EXERCISE:
The answer is to be the lines of the material from its start through the line containing "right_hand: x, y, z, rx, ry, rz", each copied exactly; no pictures.

Start of Block

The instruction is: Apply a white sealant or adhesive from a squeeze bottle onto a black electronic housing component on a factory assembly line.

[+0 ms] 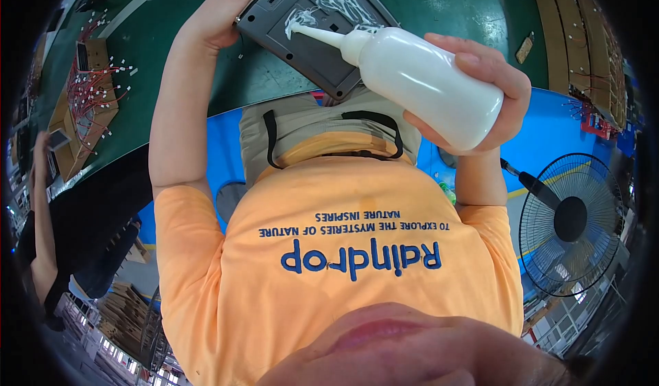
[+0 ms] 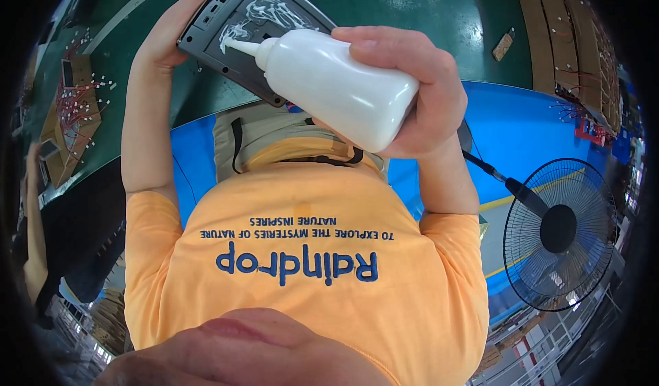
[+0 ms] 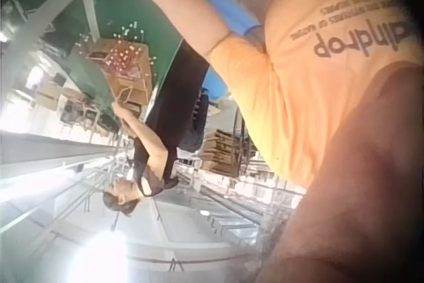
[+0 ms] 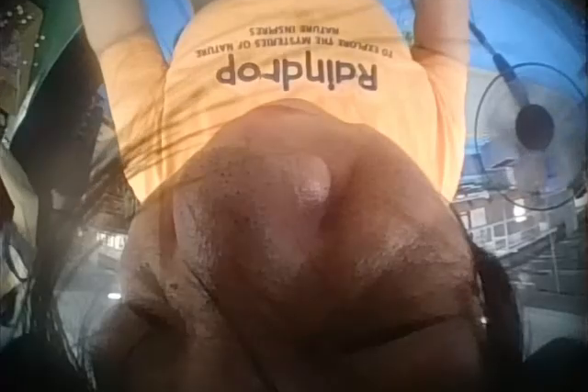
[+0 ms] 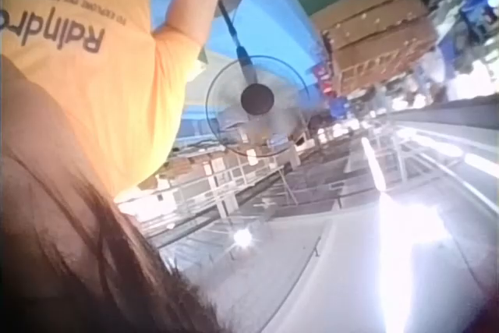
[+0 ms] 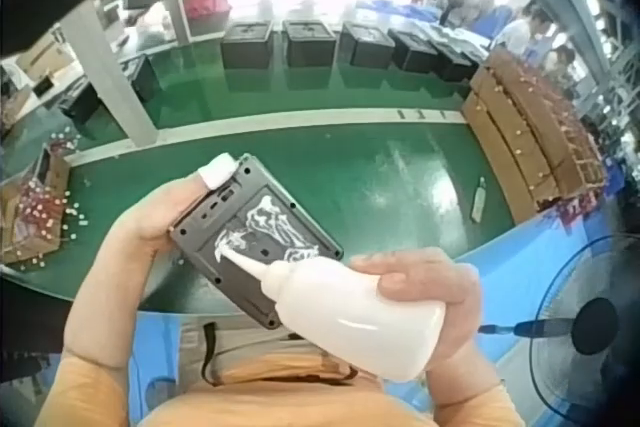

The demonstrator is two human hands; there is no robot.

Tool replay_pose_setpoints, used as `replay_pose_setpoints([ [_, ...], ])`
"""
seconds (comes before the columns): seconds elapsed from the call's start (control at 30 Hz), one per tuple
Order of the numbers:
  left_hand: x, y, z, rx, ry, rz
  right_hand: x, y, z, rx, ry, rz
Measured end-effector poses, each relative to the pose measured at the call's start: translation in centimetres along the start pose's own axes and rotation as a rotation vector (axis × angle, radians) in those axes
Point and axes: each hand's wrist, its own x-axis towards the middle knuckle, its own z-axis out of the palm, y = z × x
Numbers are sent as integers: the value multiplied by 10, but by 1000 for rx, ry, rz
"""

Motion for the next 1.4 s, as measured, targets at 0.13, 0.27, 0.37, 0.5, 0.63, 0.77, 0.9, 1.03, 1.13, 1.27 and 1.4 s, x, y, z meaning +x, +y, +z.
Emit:
replay_pose_setpoints([
  [0.13,16,-2,-1,-176,-570,263,6,3,-3,44,-69,-12],
  [0.27,14,0,-8,131,-139,-9,9,3,-7,25,-100,-25],
  [0.37,13,3,-9,152,-146,-30,10,2,-11,74,-119,6],
  [0.5,16,5,-7,149,-144,-103,10,0,-15,71,-102,21],
  [0.63,25,1,-8,101,-203,-147,10,-3,-18,13,-109,53],
  [0.77,37,-3,-10,-152,-812,175,12,-2,-25,41,-113,45],
  [0.9,32,3,-14,181,-217,-173,12,-1,-28,-23,-112,12],
  [1.03,31,9,-8,182,-244,-189,13,1,-24,-35,-77,-9],
  [1.13,32,9,-6,202,-209,-200,15,3,-21,26,-128,25],
  [1.27,36,7,-5,232,-197,-184,18,2,-23,91,-152,-3],
  [1.4,35,7,-2,56,-470,-68,20,-1,-24,12,-189,26],
])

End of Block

TASK SOLUTION:
The instruction is: Apply a white sealant or adhesive from a squeeze bottle onto a black electronic housing component on a factory assembly line.

[+0 ms] 
[+0 ms] 
[+0 ms] 
[+0 ms] 
[+0 ms] 
[+0 ms] 

The demonstrator is two human hands; there is no robot.

Tool replay_pose_setpoints, used as `replay_pose_setpoints([ [_, ...], ])`
"""
seconds (comes before the columns): seconds elapsed from the call's start (control at 30 Hz), one per tuple
Order of the numbers:
  left_hand: x, y, z, rx, ry, rz
  right_hand: x, y, z, rx, ry, rz

This exercise has no more to it.